Un pirate déjà associé à une compromission présumée de Tchap revendique désormais plusieurs attaques visant Nantes, Lyon, Bobigny, Annecy et Paris. Ses publications évoquent des annuaires d’agents publics, des dossiers de rendez-vous médicaux, des données scolaires, des informations associatives et des comptes clients appartenant à une enseigne de box cadeau. Il attribue régulièrement ses accès à la « Human stupidity« , formule utilisée pour désigner des erreurs humaines, des identifiants exposés ou de mauvaises pratiques. Alors que plus d’une dizaine de pirates français ont été arrêtés ces derniéres semaines, ce pirate a décidé de continuer ses malveillances.

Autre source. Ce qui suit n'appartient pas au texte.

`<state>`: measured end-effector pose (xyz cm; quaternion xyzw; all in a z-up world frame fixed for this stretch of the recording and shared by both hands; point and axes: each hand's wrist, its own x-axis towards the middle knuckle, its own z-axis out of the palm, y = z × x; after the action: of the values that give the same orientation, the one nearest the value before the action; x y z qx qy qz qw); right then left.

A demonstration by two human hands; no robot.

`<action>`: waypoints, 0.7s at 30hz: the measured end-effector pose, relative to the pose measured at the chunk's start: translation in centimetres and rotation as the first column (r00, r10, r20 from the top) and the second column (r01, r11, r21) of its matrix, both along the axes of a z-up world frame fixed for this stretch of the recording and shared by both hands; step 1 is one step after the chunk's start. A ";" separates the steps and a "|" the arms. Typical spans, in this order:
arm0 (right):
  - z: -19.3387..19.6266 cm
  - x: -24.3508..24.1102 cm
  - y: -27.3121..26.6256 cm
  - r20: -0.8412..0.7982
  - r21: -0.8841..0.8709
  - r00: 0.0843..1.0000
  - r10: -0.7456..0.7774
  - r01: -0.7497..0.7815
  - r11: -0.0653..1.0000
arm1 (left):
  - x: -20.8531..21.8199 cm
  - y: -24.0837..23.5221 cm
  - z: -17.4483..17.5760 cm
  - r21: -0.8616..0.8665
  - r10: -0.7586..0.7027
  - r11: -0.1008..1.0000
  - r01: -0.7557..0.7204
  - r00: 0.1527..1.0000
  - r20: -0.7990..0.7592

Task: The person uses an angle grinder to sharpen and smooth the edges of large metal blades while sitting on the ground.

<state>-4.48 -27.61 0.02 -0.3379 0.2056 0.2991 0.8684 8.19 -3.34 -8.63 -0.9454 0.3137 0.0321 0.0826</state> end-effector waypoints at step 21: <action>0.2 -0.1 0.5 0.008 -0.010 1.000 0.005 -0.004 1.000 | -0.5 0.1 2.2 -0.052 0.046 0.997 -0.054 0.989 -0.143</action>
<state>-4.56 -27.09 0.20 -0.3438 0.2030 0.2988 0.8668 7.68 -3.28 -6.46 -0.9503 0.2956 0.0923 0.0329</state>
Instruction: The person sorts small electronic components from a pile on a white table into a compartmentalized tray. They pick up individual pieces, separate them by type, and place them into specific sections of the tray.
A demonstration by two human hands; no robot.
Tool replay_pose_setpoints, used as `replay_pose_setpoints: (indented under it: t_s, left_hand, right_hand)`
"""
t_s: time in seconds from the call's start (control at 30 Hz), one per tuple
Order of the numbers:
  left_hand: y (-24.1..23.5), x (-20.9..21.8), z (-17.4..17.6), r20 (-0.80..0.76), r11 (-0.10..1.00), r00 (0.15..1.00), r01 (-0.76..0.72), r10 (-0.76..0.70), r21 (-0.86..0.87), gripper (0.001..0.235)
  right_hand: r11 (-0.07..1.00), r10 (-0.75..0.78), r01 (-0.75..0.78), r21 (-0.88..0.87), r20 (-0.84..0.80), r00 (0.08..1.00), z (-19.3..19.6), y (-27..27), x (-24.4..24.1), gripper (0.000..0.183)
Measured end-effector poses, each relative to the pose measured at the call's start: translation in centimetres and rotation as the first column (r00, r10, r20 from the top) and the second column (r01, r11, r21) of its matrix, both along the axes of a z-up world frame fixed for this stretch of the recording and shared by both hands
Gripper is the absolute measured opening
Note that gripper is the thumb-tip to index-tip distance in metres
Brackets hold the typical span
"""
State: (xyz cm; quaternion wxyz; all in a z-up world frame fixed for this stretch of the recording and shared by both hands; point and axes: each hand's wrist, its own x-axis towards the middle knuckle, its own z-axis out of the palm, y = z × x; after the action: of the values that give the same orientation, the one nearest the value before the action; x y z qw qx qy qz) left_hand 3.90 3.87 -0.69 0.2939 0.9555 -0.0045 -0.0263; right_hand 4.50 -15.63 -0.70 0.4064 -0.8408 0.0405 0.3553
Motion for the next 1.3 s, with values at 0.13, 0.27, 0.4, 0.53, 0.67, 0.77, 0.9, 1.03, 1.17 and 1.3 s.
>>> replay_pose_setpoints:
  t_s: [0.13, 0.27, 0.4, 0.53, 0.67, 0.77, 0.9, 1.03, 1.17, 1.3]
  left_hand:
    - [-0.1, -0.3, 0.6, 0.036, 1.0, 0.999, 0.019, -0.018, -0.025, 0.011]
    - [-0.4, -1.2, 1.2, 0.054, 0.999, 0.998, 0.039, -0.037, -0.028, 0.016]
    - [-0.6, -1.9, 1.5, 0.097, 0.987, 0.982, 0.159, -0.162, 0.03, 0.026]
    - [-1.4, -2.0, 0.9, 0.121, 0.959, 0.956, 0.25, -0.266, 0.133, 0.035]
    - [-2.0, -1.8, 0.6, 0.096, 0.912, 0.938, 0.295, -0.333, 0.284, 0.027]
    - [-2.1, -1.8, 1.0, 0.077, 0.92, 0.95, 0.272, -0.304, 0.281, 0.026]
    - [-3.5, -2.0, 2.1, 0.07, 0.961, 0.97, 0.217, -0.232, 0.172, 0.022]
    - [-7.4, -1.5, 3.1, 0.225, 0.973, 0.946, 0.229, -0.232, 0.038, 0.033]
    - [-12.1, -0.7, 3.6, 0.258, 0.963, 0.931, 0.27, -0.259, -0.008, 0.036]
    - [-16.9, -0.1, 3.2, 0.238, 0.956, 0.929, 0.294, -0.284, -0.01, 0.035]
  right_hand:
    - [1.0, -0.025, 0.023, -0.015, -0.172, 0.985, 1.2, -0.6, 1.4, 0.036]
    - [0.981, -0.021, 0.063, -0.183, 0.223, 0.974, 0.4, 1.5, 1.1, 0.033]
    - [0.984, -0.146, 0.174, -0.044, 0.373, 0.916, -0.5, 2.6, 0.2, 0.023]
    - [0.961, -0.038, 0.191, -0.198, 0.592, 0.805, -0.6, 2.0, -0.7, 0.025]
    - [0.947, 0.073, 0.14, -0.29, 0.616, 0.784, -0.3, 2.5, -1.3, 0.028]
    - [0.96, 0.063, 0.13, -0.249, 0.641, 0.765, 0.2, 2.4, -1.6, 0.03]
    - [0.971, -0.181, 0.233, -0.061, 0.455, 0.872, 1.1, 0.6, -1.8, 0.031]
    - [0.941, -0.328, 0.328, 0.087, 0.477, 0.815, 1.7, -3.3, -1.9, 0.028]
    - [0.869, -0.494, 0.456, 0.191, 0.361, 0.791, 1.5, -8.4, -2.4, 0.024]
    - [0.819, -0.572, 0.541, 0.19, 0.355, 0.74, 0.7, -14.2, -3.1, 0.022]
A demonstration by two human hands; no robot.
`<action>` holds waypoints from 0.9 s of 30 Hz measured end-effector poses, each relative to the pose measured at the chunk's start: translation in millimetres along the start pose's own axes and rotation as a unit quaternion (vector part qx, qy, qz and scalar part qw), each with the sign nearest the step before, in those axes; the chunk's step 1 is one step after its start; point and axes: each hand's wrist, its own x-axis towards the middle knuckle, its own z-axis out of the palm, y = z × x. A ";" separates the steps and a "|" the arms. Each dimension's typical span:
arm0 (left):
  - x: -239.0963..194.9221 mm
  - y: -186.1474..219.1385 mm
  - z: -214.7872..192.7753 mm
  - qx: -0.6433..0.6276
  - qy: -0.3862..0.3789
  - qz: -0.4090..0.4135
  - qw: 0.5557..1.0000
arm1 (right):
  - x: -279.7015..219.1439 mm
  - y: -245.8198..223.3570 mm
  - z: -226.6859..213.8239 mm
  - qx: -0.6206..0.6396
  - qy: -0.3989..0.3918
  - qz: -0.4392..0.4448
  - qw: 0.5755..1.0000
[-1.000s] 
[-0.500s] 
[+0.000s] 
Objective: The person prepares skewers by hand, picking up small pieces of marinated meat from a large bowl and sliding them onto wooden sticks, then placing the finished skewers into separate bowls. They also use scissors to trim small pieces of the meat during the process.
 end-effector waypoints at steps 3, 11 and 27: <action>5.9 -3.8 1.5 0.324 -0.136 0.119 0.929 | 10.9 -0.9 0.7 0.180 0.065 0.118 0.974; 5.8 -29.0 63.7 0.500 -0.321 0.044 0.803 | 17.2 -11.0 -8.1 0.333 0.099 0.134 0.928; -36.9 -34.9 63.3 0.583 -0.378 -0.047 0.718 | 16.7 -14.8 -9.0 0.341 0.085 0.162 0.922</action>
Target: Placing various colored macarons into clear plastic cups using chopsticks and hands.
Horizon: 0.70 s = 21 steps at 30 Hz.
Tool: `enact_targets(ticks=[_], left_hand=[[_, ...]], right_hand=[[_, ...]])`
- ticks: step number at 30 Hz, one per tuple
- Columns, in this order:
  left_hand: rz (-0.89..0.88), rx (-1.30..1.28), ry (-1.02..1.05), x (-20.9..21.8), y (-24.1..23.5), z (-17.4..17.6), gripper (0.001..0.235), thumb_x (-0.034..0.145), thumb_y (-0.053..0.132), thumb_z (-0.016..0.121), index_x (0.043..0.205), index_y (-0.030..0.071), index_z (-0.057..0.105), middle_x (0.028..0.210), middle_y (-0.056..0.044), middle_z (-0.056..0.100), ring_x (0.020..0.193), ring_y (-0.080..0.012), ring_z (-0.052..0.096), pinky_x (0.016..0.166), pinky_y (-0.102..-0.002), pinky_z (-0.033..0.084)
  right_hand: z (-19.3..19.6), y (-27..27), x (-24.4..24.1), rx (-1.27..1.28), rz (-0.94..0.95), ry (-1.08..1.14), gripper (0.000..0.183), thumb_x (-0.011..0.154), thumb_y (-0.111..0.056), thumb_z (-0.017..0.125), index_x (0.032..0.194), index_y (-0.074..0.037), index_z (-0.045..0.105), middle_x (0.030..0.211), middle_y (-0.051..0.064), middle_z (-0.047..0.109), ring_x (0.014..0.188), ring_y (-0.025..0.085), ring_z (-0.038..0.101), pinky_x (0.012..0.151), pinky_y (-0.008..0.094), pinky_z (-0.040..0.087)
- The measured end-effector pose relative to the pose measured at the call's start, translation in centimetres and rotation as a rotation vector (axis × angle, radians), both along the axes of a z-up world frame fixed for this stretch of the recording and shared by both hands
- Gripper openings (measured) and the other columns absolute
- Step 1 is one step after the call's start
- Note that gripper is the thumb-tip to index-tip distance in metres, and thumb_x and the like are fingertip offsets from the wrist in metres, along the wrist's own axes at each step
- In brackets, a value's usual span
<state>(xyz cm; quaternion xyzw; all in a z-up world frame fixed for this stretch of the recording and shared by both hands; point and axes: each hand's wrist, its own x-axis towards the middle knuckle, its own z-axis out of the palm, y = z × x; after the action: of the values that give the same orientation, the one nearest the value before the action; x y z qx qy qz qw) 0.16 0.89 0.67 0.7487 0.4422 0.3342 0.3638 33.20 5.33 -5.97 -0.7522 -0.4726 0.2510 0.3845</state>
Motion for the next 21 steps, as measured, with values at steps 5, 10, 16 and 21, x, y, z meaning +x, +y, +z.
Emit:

De Tchap aux données médicales nantaises
Le profil revendiquant ces nouvelles opérations sur un forum pirate (ZATAZ ne le nommera pas) serait le même que celui ayant ciblé Tchap, la messagerie officielle de l’administration française développée par la DINUM. Le pirate, que ZATAZ ne nommera pas ici, présentait cette plateforme comme une solution « souveraine et sécurisée » destinée à remplacer WhatsApp ou Signal auprès des agents publics.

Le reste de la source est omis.